Report only the number of lines in the records that contain the word "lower".

Content starts

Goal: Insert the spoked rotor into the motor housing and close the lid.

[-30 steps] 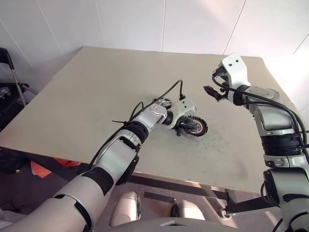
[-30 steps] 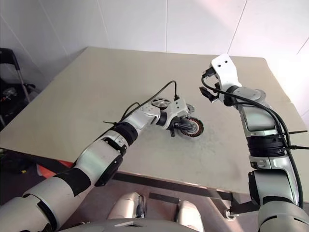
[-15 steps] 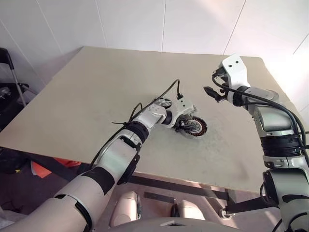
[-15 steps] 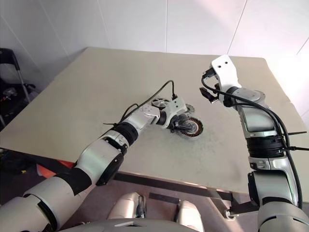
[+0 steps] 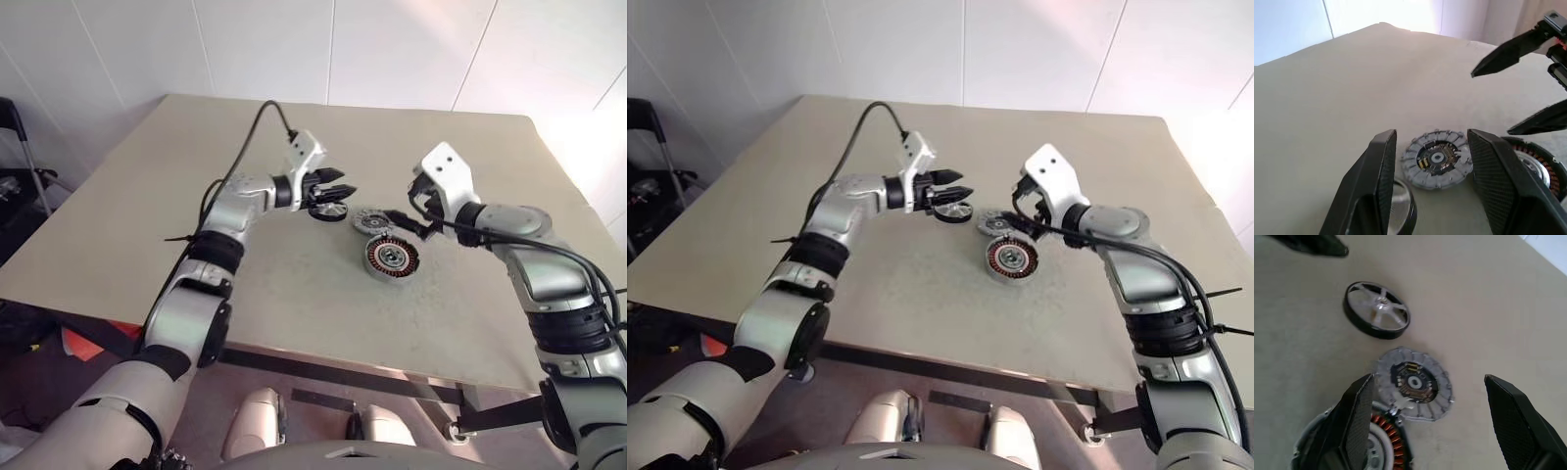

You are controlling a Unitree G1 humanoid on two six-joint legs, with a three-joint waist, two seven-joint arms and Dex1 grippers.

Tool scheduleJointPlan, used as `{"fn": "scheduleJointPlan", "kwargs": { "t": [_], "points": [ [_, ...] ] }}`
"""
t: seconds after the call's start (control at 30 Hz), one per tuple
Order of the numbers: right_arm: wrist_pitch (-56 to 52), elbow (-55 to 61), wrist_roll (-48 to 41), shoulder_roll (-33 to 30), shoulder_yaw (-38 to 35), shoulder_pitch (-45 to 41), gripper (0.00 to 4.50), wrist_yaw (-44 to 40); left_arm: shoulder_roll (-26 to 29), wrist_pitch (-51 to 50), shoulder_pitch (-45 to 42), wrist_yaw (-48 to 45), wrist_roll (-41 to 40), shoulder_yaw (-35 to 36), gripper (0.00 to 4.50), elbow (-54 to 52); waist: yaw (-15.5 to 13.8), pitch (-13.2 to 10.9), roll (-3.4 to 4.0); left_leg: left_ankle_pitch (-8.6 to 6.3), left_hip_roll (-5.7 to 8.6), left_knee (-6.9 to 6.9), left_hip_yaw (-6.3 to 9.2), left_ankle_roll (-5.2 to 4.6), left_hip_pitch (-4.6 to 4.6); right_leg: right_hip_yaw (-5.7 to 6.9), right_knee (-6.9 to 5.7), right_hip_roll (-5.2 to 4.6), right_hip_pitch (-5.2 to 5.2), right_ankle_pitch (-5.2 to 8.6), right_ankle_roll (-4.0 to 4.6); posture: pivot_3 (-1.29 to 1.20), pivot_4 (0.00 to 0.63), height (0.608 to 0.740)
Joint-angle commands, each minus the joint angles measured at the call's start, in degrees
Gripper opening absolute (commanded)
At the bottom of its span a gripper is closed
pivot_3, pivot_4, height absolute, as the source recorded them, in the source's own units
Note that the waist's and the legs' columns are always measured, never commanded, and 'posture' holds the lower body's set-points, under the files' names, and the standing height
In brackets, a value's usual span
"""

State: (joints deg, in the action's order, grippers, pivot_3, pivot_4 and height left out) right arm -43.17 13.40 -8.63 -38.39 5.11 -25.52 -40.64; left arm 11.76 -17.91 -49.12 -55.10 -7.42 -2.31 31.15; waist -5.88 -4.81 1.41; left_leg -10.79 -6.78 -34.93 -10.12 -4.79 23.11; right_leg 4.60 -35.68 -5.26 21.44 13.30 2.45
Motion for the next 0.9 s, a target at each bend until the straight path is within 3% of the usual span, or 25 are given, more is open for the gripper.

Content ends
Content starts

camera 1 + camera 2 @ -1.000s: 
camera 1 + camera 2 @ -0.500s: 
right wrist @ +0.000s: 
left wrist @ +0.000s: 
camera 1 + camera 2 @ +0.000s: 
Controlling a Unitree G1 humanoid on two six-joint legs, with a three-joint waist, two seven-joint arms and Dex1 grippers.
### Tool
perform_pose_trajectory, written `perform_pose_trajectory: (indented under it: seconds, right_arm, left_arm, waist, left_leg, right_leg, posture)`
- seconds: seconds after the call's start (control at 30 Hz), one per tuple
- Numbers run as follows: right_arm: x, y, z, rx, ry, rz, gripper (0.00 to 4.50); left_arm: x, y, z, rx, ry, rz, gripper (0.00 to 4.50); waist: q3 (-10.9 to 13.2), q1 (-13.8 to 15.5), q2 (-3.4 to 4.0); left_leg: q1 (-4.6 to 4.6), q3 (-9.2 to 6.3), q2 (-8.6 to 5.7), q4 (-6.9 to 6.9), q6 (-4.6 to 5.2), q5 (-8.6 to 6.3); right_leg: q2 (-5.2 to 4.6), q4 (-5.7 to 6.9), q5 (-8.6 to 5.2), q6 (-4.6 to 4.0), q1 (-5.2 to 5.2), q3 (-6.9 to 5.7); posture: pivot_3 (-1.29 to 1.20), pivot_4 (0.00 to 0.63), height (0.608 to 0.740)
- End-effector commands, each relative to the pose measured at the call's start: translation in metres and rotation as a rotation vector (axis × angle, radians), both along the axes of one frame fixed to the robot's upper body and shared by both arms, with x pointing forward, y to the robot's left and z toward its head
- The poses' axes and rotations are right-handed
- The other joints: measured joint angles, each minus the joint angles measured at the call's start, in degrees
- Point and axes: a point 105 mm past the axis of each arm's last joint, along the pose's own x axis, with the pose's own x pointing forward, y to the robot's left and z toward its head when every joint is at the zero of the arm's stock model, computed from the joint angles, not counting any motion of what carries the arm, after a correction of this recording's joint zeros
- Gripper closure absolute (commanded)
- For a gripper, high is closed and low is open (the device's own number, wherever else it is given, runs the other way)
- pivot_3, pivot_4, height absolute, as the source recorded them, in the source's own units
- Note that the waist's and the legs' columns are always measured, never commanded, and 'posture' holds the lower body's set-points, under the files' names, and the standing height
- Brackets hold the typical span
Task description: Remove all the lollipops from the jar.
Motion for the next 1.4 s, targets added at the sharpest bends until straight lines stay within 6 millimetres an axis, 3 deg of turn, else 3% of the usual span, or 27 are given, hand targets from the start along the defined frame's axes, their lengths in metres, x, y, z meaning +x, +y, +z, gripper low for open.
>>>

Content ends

**YOUR SOLUTION**
2